Tot slot oordeelt dat bewust belonen en/of een waarnemingstoelage in dit geval niet aan de orde zijn. De werkgever heeft in het aanvullend beloningskader – afgestemd met de Ondernemingsraad – een drietal voorwaarden opgenomen voor het bewust belonen. De werknemer voldoet daar niet aan.
Verder heeft de werknemer niet op verzoek van de leidinggevende een functie waargenomen.

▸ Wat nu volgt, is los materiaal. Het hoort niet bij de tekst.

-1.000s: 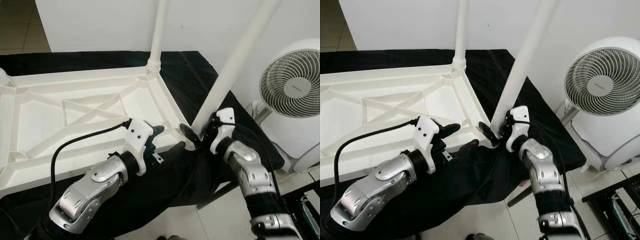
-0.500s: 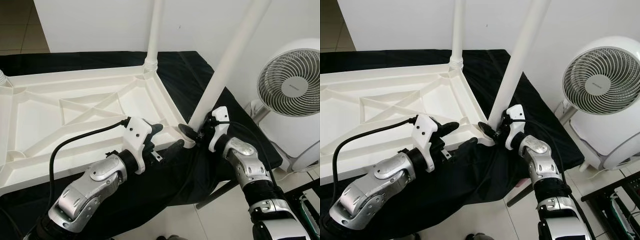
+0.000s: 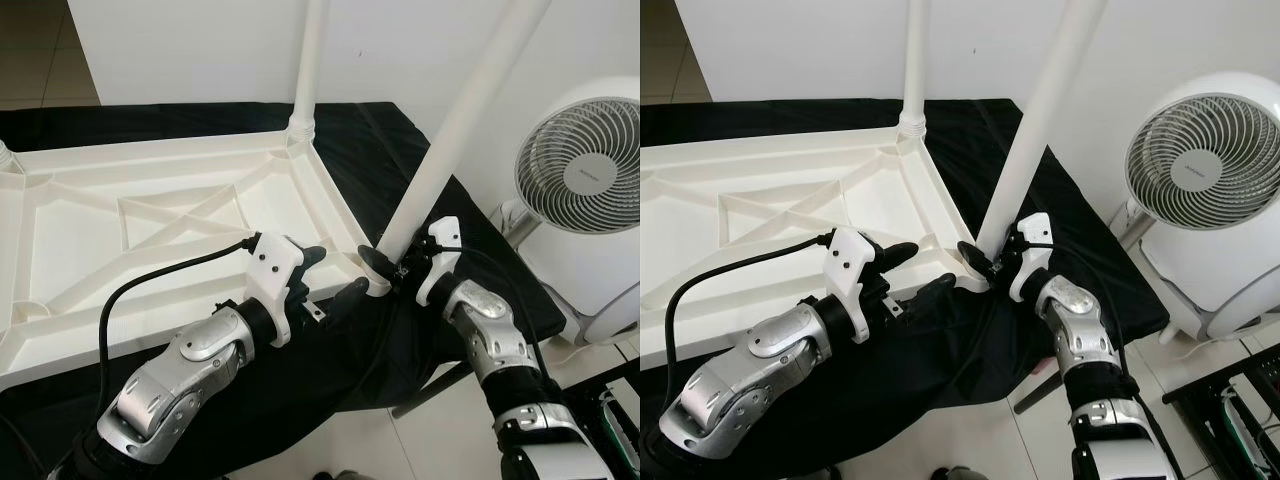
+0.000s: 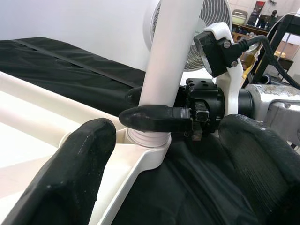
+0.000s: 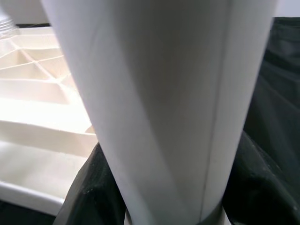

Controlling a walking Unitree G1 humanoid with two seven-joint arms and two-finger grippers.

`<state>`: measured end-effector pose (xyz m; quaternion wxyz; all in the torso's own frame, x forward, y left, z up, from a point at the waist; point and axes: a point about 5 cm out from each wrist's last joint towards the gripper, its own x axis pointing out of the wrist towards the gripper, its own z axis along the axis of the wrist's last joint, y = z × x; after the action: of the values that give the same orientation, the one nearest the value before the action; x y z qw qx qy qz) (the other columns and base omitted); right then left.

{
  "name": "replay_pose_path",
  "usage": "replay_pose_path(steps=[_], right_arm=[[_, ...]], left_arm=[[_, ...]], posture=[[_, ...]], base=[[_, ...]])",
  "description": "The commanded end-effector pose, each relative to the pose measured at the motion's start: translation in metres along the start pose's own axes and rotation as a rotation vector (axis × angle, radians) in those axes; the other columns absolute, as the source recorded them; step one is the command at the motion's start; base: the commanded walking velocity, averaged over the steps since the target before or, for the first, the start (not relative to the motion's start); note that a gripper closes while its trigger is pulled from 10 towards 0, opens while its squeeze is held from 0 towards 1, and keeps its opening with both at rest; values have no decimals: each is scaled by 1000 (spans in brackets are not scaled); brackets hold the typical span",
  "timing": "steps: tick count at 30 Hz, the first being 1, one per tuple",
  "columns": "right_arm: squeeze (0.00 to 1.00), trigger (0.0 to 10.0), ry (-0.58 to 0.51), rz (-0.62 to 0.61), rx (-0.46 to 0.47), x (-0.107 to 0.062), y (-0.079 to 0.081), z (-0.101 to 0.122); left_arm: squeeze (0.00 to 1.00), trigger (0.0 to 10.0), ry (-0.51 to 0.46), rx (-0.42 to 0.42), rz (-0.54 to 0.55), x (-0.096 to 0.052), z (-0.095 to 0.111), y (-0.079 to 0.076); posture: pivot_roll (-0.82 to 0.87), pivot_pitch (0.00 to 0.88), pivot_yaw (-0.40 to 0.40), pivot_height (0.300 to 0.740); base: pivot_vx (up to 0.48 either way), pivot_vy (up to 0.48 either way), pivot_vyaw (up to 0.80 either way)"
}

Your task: Building children table

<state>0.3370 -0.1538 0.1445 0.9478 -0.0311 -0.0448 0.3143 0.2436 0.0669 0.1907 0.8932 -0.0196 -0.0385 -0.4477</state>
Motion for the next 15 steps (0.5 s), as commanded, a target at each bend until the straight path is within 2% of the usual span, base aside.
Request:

Over de uitspraken van de commissie en deze samenvatting

De geschillencommissie doet uitspraak over een voorgelegd meningsverschil. De uitspraak is echter niet bindend.
Afwijken van die uitspraak kan alleen gemotiveerd gebeuren. Dit is bepaald in § 16.2 van de cao.

Deze samenvatting is een vereenvoudigde, geanonimiseerde weergave van de officiële uitspraak van de commissie.

Aan de samenvatting kunnen geen rechten worden ontleend.